• [The data]

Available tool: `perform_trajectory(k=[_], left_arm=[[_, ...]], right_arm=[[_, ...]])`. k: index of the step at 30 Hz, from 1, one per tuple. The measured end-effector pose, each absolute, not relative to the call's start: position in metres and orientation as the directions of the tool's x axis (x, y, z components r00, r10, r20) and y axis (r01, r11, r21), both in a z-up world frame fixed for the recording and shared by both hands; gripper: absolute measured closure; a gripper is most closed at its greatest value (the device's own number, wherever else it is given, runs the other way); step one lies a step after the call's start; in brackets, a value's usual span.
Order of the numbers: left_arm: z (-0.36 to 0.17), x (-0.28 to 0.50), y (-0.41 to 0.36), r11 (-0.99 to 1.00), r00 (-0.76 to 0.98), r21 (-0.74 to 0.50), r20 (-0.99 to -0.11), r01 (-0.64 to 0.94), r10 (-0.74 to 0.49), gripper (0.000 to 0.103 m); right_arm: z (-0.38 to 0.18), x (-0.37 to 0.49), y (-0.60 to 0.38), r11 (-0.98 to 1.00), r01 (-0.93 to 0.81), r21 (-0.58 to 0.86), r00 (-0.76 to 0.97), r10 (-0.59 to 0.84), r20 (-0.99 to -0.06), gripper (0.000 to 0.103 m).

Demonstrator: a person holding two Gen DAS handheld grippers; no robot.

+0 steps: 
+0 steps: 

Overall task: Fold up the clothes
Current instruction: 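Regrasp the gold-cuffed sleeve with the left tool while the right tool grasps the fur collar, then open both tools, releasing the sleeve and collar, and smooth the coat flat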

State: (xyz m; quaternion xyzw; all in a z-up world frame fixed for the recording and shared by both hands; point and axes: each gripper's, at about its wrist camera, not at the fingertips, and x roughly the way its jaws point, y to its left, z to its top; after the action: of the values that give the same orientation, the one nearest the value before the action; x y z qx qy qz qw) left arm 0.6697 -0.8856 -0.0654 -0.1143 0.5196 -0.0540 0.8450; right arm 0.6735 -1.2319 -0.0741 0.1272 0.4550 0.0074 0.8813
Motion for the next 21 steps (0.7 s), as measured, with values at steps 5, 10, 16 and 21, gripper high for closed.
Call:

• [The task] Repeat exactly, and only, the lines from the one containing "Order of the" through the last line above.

• [Your response]
Order of the numbers: left_arm: z (-0.36 to 0.17), x (-0.28 to 0.50), y (-0.41 to 0.36), r11 (-0.99 to 1.00), r00 (-0.76 to 0.98), r21 (-0.74 to 0.50), r20 (-0.99 to -0.11), r01 (-0.64 to 0.94), r10 (-0.74 to 0.49), gripper (0.000 to 0.103 m); right_arm: z (-0.38 to 0.18), x (-0.37 to 0.49), y (-0.60 to 0.38), r11 (-0.98 to 1.00), r01 (-0.93 to 0.81), r21 (-0.58 to 0.86), r00 (-0.76 to 0.97), r10 (-0.59 to 0.84), r20 (-0.99 to -0.06), gripper (0.000 to 0.103 m).

Demonstrator: a person holding two Gen DAS handheld grippers; no robot.

+0 steps: 
+0 steps: 

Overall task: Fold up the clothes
Current instruction: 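Regrasp the gold-cuffed sleeve with the left tool while the right tool grasps the fur collar, then open both tools, releasing the sleeve and collar, and smooth the coat flat
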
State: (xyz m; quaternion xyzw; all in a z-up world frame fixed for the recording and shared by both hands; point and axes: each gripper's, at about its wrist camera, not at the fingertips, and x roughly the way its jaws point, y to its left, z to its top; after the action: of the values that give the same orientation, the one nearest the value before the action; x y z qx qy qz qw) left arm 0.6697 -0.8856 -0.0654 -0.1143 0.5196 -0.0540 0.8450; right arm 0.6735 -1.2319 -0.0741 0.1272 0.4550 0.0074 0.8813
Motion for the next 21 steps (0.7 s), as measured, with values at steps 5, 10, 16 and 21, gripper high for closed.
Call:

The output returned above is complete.